Autistic people love to stim, especially with stim toys and fidgets. They help us focus and regulate our senses.
Funnily enough, Leia also enjoys fidgets herself – but mostly just because she’s curious.
One of the negatives of sensory differences is what we call meltdowns – or as I call them, the absolute Worst Thing Ever. They’re not enjoyable for us or those around us. I know when I have them, afterwards I feel as if I have the flu, hit by a truck, and ran a 5k all in one. I don’t have them as much as I used to since I’ve figured out how to cope a bit better, but when I do have them – it’s not so fun. They’re very scary for me, and sometimes even a little bit messy.
The best way to stop meltdowns is to help prevent it altogether. Being attentive to the autistic person’s needs is the best way. Are they struggling with transitions? Use visual schedules, timers, and other tools to help break it down to make it easier. Is it communication? Try writing, sign language, AAC, or even the Picture Exchange Communication System (at least in the beginning; I’d recommend transitioning from PECS to AAC as they get older). Sensory issues? Be aware of what their triggers are. If it’s bright lights, try dimming them or give the person sunglasses. For noises, try noise cancelling headphones, ear plugs, or give them earbuds to listen to music instead. Have a quiet place that they can retreat to when it gets to be too much.
We love routine and repetition – a lot. Echolalia, special interests, daily routines – they’re all typical for us. Several aspects of our lives can be very repetitive. While many may consider this a negative, it gives us a sense of control and comfort. In a world full of surprises, our brains need this stability.
A perfect example would be ‘special interests’ and fixations. We will think about, play, or watch the same things over and over and over. You might find it a bit odd, but we find it strange when people don’t have them!
Of course, you’ll find that a lot of us love tablets, computers, and television. For some, this is a special interest in itself. A favorite television show, Minecraft, or a YouTube channel – these are all things you’ll probably see some autistic people drawn to.
This is also why you’ll find a lot of autistics love science-fiction, fantasy, or other fictional things.
We also may like the same food, and might eat it every day.

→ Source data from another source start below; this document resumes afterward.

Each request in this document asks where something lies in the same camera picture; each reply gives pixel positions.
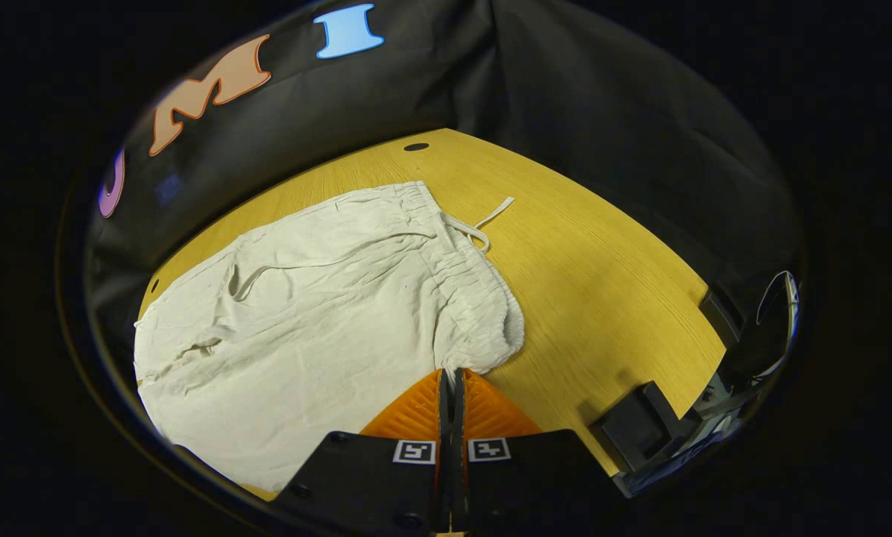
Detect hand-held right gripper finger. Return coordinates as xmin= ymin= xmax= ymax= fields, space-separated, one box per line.
xmin=269 ymin=368 xmax=455 ymax=534
xmin=454 ymin=368 xmax=622 ymax=534

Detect white jeans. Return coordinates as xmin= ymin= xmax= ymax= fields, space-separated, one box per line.
xmin=133 ymin=180 xmax=526 ymax=494

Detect black block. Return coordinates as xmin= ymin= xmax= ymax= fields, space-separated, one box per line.
xmin=591 ymin=380 xmax=704 ymax=474

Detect black backdrop cloth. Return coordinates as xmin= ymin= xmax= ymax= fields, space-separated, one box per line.
xmin=81 ymin=0 xmax=805 ymax=359

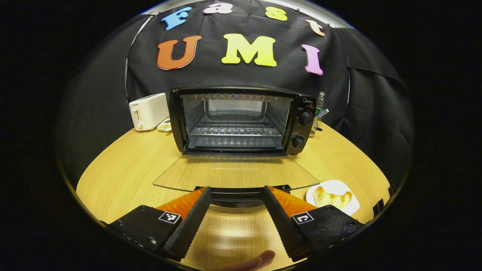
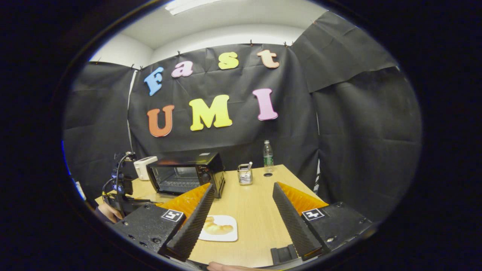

This isn’t uncommon, although perhaps slightly unhealthy (such as when the only thing I ate for months was ravioli). It could be due to the texture, the steps involved in preparing it, or just simply that we love it.
Ah, yes. The ‘fun’ part that everyone thinks of.
Typically, our social skills aren’t the best. Some of us are good at ‘masking,’ where we can kinda fake it (I am one of these people, until I hit burnout).
Sometimes our social ‘battery’ is just low and we’re not too interested. Playing and hanging out with others is quite draining! I have to pick and choose how much I can handle.
Other times, we really do want to interact – but it’s just really difficult to understand social nuances and procedures.
A common thing seen in autistic kids and teens is a concept called ‘parallel play.’ This is when we play next to someone; we don’t always communicate with the other person, but it’s still a form of socialization. Sometimes when we’re a little stressed out, it can be good to just sit with other people and do our own thing.
Eye contact is a big issue for a lot of us. For myself, it’s almost painful and definitely uncomfortable. I got away with it as a kid because I would read people’s lips (one of the perks of being hard of hearing). Sometimes we can focus on the conversation and the person much more when we’re not forced to make eye contact.
People often think we’re stand-offish because we may not express things the same. We may not always enjoy hugs or like to be touched. Some of us don’t communicate verbally, or we may be a bit ‘awkward.’
Rest assured, we’re just as lovable as anyone else.
We just have our own ways of expressing affection – just as cats and dogs do! We might not do things like neurotypicals, but that doesn’t mean we’re any less valuable or worthy to love and be loved.
Our brains just work a bit different than other people’s, and that’s okay.